## What to do
Copy out word for word the line with "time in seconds" and the lines that follow it in the listing below, up to the final one.

## Data below
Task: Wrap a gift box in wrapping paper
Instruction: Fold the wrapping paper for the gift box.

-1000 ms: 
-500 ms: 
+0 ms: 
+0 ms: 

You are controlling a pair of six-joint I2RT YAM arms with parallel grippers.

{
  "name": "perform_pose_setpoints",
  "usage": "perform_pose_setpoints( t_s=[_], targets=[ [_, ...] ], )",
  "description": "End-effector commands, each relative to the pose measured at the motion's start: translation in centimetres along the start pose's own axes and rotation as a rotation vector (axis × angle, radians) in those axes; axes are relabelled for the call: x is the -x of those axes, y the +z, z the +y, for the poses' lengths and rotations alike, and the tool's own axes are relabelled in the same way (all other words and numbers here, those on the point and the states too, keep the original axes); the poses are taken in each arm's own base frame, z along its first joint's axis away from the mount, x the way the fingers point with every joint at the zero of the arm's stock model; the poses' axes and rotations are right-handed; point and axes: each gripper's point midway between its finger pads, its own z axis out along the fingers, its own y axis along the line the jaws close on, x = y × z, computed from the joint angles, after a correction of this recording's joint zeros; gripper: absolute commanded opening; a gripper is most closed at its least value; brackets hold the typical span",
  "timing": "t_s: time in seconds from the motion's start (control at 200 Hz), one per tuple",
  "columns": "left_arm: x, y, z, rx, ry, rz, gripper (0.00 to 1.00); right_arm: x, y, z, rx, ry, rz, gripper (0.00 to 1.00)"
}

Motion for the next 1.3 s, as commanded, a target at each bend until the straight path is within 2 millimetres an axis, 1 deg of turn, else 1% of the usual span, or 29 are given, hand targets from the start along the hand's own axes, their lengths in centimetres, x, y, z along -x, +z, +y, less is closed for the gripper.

## Written solution
  "timing": "t_s: time in seconds from the motion's start (control at 200 Hz), one per tuple",
  "columns": "left_arm: x, y, z, rx, ry, rz, gripper (0.00 to 1.00); right_arm: x, y, z, rx, ry, rz, gripper (0.00 to 1.00)"
}

Motion for the next 1.3 s, as commanded, a target at each bend until the straight path is within 2 millimetres an axis, 1 deg of turn, else 1% of the usual span, or 29 are given, hand targets from the start along the hand's own axes, their lengths in centimetres, x, y, z along -x, +z, +y, less is closed for the gripper.

There is no more to the exercise.